Washoe county, for example, has covered the annual STR program shortfall – about $259,000 – from its general fund. So, taxpayers in Washoe county currently subsidize STR owners’ business models.
In defense of STRs, some TRPA board members continue to argue that “Tahoe has always had vacation rentals.” True, but times have changed. Wide-reaching online platforms turbocharged the STR business advertising not just locally, but internationally starting in 2007. On the strength of ‘Destination Marketing’ initiatives boosted by STR companies, Tahoe visitor numbers soared from two million in 2004 to 25 million a year in recent years.
To put that number in perspective, the 207,000-acre Tahoe basin now gets two times more visitors than America’s most visited national park, the 522,419-acre Great Smoky Mountains National Park. At the behest of developers and non-profits funded to write up reports that benefit business interests, TRPA is poised to set aside its commitment to protecting the lake, wildlife habitats, and scenic quality among other conservation efforts.

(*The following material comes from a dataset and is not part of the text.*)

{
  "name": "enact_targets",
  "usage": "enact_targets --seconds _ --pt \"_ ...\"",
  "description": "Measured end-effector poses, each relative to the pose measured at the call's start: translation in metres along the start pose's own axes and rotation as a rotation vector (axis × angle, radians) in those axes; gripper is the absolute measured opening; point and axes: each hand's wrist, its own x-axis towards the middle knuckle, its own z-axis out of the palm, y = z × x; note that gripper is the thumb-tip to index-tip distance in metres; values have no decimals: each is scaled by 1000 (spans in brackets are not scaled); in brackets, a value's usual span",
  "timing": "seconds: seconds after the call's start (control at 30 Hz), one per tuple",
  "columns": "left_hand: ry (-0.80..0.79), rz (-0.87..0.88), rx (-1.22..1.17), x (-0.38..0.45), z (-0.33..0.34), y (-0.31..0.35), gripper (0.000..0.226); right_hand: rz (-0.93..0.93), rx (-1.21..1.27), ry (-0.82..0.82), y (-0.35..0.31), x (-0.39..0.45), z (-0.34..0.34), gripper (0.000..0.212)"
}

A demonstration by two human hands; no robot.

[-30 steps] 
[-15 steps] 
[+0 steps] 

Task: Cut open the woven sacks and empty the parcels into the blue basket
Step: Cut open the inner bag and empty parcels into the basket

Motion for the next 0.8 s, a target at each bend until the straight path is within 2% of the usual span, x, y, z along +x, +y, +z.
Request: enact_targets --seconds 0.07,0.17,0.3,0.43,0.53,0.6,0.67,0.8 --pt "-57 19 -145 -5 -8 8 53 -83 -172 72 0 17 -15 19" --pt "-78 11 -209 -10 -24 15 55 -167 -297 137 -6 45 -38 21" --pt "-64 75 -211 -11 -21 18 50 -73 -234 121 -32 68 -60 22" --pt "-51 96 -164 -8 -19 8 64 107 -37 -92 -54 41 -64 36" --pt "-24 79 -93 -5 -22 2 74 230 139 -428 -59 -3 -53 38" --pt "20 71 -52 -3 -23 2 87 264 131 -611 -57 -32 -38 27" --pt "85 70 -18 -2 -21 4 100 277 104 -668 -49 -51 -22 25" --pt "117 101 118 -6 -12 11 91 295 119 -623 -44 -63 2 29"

On December 13, the TRPA staff and Regional Plan Implementation Committee will recommend approval of buildings 65′ in height inside town centers, 53′ in height anywhere there is multi-family zoning, unlimited density, 100% land coverage and no required parking if there is deed restricted housing. (Enforcement of deed restrictions is notoriously lacking.) Further, there is no income cap on “achievable” deed restricted housing. Just self-report you work in the area 30 hours a week no matter how much money you earn. How does that help low-income service workers?
These draconian amendments serve developers plain and simple. Ironically, TRPA, once the Basin’s environmental watchdog, is advancing these aggressive amendments without undertaking detailed environmental analysis to gauge the cumulative impacts on traffic, infrastructure, and public safety (wildfire risk and evacuation). Instead, TRPA is employing its often-used Initial Environmental Checklist that flows from its 2012 Regional Plan Update’s Environmental Impact Study. Incredibly, it lists almost every environmental factor tied to these new amendments as having “no impacts.”

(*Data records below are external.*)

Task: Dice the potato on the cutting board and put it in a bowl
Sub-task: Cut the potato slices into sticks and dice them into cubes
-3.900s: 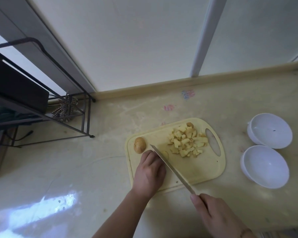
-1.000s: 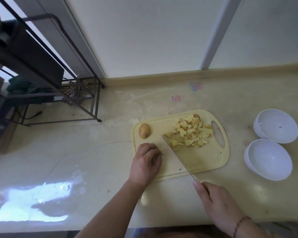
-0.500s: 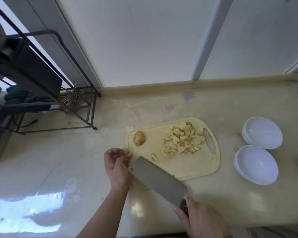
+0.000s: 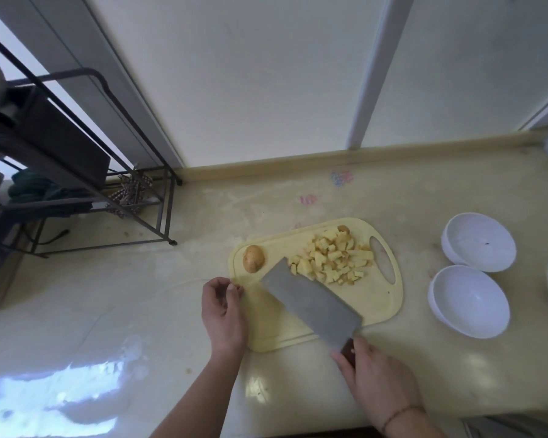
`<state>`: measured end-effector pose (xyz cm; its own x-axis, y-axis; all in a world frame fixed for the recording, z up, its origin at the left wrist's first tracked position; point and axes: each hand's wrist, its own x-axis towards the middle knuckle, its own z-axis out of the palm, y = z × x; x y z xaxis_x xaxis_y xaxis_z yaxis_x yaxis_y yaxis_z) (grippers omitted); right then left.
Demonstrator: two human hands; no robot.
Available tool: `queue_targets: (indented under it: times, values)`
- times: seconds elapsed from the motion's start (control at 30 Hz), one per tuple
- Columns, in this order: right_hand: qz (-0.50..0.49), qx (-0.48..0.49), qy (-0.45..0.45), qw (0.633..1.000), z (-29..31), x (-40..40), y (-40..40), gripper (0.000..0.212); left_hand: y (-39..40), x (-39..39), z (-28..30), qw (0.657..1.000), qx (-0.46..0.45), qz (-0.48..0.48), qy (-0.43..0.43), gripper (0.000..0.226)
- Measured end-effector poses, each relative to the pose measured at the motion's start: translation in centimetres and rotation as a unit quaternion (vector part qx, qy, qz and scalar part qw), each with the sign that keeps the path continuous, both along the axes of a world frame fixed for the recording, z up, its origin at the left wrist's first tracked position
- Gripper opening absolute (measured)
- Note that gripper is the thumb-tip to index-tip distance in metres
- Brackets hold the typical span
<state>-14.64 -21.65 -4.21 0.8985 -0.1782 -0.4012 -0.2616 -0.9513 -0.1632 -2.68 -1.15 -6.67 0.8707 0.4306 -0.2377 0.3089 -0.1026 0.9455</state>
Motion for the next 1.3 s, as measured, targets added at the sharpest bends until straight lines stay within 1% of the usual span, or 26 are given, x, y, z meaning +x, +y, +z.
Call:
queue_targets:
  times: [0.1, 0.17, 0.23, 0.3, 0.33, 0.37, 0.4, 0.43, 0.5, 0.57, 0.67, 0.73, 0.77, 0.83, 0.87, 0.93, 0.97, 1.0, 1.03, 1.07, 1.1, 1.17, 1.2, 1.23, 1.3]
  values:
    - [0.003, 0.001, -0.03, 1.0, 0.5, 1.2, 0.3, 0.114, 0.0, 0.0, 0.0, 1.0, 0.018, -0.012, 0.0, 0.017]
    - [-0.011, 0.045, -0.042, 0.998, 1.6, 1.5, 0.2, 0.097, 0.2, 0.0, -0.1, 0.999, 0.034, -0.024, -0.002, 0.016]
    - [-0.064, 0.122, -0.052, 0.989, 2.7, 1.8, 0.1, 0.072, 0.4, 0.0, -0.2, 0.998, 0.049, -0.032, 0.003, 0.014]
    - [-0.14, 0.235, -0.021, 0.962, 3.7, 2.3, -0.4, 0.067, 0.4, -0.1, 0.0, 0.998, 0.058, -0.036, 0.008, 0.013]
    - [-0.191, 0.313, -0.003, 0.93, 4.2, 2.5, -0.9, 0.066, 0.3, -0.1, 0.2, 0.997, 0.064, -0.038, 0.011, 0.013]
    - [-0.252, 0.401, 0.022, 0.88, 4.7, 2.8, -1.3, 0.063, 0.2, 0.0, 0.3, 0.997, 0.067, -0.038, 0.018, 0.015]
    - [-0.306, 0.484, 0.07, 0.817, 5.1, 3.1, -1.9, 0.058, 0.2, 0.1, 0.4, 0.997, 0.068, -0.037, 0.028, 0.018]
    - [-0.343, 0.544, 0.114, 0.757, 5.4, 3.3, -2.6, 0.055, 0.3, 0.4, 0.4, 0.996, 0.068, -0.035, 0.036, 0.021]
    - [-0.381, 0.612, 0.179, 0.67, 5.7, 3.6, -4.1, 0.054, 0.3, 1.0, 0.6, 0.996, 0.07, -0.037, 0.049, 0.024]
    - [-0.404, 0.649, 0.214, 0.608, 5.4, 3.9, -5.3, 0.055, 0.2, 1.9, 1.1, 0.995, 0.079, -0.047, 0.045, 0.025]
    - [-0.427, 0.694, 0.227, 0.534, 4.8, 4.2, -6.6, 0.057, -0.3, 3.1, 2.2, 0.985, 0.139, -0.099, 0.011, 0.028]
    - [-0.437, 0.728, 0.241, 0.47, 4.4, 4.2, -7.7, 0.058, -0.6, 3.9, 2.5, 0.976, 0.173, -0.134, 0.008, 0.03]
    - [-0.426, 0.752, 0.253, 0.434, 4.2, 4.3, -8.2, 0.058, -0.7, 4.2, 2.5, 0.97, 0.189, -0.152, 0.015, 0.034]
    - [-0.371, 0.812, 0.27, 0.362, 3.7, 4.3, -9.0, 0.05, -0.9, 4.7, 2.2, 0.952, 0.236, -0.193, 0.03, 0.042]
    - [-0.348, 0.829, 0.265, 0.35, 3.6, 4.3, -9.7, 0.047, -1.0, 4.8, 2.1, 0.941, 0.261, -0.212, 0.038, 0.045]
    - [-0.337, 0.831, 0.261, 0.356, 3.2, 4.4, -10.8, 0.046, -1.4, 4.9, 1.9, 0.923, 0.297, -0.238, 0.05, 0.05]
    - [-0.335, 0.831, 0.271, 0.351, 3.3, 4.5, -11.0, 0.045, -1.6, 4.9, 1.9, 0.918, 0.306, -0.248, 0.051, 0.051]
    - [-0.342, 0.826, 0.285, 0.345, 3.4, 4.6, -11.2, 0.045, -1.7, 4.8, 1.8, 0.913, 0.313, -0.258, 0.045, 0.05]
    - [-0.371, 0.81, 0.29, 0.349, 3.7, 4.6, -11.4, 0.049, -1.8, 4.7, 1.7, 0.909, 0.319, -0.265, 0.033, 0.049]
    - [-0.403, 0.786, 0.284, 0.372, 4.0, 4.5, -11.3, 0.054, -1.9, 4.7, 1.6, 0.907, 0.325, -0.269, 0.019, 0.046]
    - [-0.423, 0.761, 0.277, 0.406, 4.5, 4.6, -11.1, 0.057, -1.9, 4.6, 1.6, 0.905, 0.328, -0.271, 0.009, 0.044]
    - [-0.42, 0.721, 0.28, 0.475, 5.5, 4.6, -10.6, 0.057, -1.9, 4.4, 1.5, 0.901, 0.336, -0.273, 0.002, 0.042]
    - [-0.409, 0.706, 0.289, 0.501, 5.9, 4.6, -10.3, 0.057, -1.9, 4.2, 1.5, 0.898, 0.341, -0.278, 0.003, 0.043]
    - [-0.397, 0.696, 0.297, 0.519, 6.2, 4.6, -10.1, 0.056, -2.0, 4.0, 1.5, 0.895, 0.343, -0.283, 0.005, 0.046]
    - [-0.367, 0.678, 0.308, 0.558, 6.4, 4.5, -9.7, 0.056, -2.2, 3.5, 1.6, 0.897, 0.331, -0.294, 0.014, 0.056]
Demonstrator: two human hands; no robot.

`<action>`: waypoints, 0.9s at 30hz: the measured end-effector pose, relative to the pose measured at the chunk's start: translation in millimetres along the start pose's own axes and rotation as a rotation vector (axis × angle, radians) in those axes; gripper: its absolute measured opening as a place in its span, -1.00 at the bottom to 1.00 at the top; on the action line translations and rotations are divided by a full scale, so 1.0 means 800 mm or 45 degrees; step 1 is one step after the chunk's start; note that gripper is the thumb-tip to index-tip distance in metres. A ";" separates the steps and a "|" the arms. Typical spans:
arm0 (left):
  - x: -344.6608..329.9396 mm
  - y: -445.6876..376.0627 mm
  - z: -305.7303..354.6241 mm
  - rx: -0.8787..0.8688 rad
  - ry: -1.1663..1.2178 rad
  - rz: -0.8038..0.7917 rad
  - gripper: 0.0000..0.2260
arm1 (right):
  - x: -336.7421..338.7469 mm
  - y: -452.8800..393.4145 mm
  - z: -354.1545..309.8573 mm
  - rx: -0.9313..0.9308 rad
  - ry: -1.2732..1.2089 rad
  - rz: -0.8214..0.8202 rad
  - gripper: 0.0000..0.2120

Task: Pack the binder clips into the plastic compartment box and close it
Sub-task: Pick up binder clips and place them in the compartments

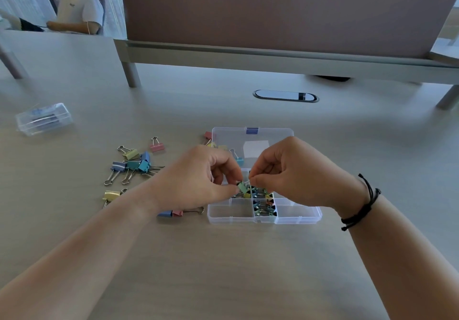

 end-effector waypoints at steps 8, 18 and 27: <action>0.001 0.000 -0.005 -0.019 -0.099 -0.004 -0.90 | -0.007 -0.001 -0.001 -0.001 0.048 -0.043 -0.93; -0.001 0.001 -0.008 -0.002 -0.163 -0.051 -0.88 | -0.026 -0.003 0.000 0.013 0.097 -0.123 -0.94; -0.002 0.000 -0.010 -0.100 -0.226 -0.112 -0.86 | -0.025 -0.004 -0.004 0.159 0.272 -0.128 -0.93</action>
Point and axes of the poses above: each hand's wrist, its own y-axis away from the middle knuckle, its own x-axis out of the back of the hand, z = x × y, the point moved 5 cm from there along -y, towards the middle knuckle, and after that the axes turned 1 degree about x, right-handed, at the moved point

Noticeably absent in TRPA’s proposed amendments are basin-wide STR limits. This would make an immediate improvement in housing availability. The experience in South Lake with Measure T is that 10-15% of STRs have so far converted to long-term rentals — a substantial percentage. Back of the envelope math tells us a similar measure, basin-wide, would yield 500 to 1,000 housing units. The latter number exceeds the housing target set by TRPA’s amendments. And this in a matter of months not years without moving dirt, tearing down and forever altering town centers, providing tax incentives or public subsidies, or requiring costly changes to infrastructure. This is low-hanging fruit.
Hundreds of communities nationwide have already capped or restricted STRs, including in Airbnb’s corporate home of San Francisco where only permanent residents are allowed be STR hosts.

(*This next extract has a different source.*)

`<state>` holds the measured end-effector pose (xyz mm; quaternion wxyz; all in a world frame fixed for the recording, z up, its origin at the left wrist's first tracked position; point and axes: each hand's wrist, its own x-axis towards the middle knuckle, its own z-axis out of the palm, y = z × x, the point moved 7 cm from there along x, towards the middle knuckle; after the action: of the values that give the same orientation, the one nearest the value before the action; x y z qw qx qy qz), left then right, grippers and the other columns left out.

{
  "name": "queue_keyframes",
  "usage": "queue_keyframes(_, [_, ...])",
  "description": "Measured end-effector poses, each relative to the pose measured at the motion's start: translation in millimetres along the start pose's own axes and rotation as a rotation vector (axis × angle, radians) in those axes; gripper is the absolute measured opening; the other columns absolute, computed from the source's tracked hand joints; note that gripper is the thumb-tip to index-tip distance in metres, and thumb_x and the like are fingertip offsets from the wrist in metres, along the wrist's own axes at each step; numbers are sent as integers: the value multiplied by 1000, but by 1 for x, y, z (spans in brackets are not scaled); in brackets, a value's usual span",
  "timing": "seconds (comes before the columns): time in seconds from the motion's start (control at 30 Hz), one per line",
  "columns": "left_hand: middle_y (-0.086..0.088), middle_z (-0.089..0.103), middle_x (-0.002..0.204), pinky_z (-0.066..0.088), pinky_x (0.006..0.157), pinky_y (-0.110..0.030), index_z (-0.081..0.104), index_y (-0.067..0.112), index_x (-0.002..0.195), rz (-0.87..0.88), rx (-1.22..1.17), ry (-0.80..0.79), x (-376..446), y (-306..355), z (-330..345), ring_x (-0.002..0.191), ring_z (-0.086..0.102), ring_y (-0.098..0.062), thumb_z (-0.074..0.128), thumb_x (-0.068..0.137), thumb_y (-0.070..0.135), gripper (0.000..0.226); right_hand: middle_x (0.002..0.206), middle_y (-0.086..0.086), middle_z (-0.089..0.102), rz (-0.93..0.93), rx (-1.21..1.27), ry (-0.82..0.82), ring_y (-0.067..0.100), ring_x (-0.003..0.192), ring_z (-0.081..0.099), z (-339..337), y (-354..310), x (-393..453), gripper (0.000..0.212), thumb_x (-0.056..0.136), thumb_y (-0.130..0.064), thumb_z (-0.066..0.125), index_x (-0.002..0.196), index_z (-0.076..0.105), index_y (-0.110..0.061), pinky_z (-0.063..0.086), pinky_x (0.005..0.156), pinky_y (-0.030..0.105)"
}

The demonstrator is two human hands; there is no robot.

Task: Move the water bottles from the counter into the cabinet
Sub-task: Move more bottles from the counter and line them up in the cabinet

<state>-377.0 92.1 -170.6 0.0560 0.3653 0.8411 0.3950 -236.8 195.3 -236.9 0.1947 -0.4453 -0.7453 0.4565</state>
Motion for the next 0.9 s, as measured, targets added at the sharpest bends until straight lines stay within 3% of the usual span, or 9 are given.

I would wager the vast majority of Tahoe residents — particularly those not associated with commercial development, the real estate business or their lobbyists and attorneys — oppose the proposed plan amendments. If TRPA held a public referendum of Tahoe registered voters it would fail. This is not “NIMBYism.” Concerns about increased population density and increased demands on the Tahoe basin’s infrastructure, fragile environment, and public safety (wildfire risk and evacuation) are legitimate.
Write to TRPA (publiccomment@trpa.gov) and ask that it go back to first principles: Protect the Lake and basin; prioritize housing for use by residents and local workers without forever urbanizing our rural town centers.
If TRPA is serious about addressing workforce housing it must act on STRs, regardless of any development or redevelopment initiatives it pursues.